## Source data
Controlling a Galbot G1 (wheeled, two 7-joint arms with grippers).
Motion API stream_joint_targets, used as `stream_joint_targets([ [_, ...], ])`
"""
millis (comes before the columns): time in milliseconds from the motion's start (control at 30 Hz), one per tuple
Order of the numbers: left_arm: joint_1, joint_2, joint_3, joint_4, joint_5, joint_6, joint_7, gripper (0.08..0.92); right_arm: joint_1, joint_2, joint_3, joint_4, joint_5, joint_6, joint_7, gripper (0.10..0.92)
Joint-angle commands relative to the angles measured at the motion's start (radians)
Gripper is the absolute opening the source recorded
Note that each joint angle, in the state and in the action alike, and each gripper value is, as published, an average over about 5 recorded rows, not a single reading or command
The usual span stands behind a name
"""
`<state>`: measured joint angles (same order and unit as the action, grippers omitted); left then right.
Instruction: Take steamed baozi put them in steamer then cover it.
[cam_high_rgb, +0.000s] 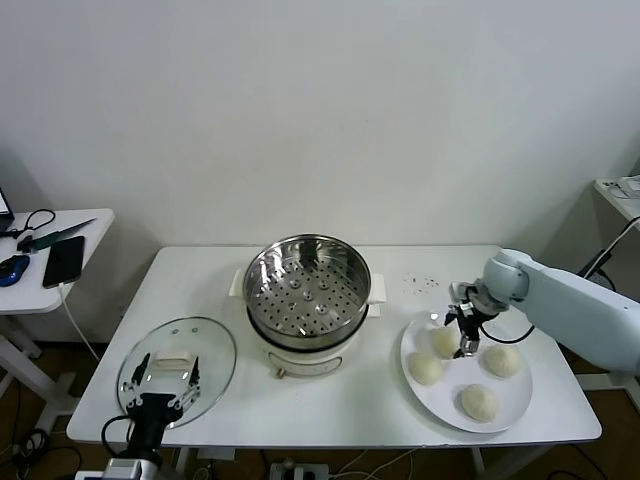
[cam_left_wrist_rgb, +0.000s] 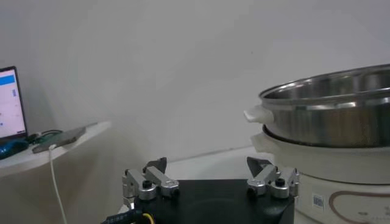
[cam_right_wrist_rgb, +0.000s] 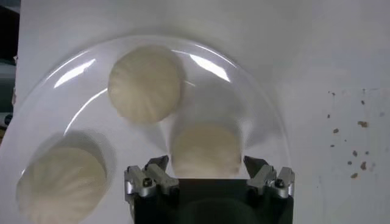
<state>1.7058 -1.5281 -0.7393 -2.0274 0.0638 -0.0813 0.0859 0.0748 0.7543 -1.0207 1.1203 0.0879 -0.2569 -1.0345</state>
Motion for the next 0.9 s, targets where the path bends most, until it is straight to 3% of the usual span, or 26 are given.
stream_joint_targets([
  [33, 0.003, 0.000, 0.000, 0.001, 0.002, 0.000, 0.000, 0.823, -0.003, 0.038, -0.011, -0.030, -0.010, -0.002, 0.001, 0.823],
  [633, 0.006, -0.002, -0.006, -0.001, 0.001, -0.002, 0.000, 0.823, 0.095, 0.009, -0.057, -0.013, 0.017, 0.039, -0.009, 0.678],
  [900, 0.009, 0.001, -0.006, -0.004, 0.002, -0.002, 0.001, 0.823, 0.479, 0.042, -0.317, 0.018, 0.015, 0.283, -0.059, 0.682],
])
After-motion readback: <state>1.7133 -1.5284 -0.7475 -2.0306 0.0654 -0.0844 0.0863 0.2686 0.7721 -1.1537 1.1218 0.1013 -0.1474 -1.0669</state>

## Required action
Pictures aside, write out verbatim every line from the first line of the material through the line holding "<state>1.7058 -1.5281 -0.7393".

## Solution below
Controlling a Galbot G1 (wheeled, two 7-joint arms with grippers).
Motion API stream_joint_targets, used as `stream_joint_targets([ [_, ...], ])`
"""
millis (comes before the columns): time in milliseconds from the motion's start (control at 30 Hz), one per tuple
Order of the numbers: left_arm: joint_1, joint_2, joint_3, joint_4, joint_5, joint_6, joint_7, gripper (0.08..0.92); right_arm: joint_1, joint_2, joint_3, joint_4, joint_5, joint_6, joint_7, gripper (0.10..0.92)
Joint-angle commands relative to the angles measured at the motion's start (radians)
Gripper is the absolute opening the source recorded
Note that each joint angle, in the state and in the action alike, and each gripper value is, as published, an average over about 5 recorded rows, not a single reading or command
The usual span stands behind a name
"""
`<state>`: measured joint angles (same order and unit as the action, grippers omitted); left then right.
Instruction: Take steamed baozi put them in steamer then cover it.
[cam_high_rgb, +0.000s] 
[cam_left_wrist_rgb, +0.000s] 
[cam_right_wrist_rgb, +0.000s] 
<state>1.7058 -1.5281 -0.7393 -2.0274 0.0638 -0.0813 0.0859 0.0748 0.7543 -1.0207 1.1203 0.0879 -0.2569 -1.0345</state>

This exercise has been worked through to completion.